▶ **WHAT TO PRODUCE**
Take the material below and restate it word for word, stopping after the line in which "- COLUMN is" occurs.

- - -

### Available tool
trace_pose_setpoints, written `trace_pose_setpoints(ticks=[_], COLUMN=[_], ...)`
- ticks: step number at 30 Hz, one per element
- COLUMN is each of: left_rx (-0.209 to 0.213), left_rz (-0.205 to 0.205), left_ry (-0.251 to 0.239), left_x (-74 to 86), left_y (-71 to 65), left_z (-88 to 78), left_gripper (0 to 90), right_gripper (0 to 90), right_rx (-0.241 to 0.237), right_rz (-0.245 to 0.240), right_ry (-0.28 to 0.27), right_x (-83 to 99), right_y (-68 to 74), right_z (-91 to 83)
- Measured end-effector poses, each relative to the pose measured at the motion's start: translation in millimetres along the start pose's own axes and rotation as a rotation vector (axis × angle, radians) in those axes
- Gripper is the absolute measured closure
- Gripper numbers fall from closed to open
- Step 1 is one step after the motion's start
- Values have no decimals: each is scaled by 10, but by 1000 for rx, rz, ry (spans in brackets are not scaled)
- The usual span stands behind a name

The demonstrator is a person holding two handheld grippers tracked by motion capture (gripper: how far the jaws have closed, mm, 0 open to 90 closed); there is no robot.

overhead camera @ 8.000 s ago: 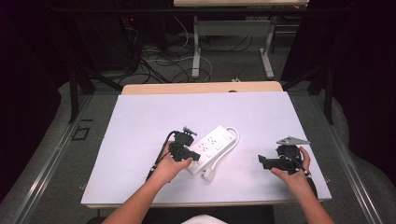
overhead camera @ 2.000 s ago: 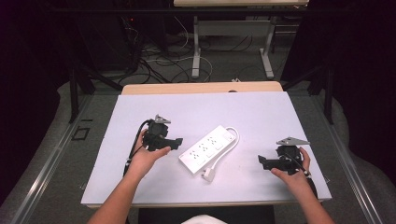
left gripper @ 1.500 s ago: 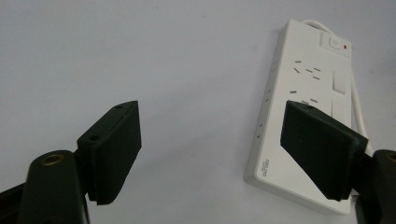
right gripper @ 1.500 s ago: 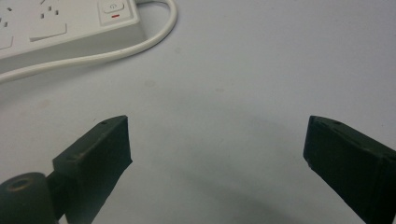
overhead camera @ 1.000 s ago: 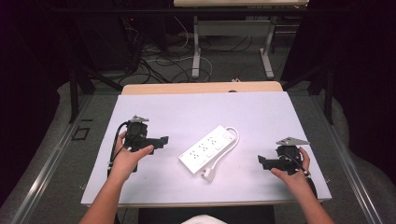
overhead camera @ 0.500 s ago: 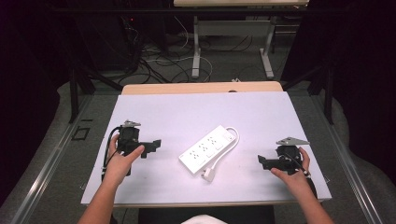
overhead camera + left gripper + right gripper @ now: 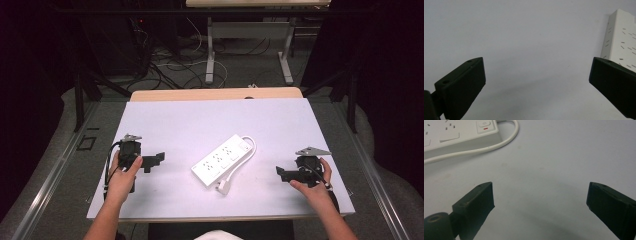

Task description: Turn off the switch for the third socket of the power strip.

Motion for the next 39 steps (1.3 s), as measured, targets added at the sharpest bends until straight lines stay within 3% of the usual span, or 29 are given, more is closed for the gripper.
trace_pose_setpoints(ticks=[20, 31, 39], left_rx=[-59, -64, -72], left_rz=[-2, -30, -29], left_ry=[13, 13, 11], left_x=[193, 249, 280], left_y=[137, 179, 201], left_z=[105, 121, 142], left_gripper=[20, 30, 32], right_gripper=[68, 68, 68], right_rx=[0, 0, 0], right_rz=[-4, -6, -8], right_ry=[3, 5, 4], right_x=[6, 8, 7], right_y=[-5, -7, -5], right_z=[2, 1, 0])
Point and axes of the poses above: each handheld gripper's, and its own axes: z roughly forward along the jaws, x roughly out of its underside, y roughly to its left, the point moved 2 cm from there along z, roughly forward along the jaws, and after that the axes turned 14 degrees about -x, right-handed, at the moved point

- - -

▶ **ANSWER TO THE EXERCISE**
### Available tool
trace_pose_setpoints, written `trace_pose_setpoints(ticks=[_], COLUMN=[_], ...)`
- ticks: step number at 30 Hz, one per element
- COLUMN is each of: left_rx (-0.209 to 0.213), left_rz (-0.205 to 0.205), left_ry (-0.251 to 0.239), left_x (-74 to 86), left_y (-71 to 65), left_z (-88 to 78), left_gripper (0 to 90), right_gripper (0 to 90), right_rx (-0.241 to 0.237), right_rz (-0.245 to 0.240), right_ry (-0.28 to 0.27), right_x (-83 to 99), right_y (-68 to 74), right_z (-91 to 83)

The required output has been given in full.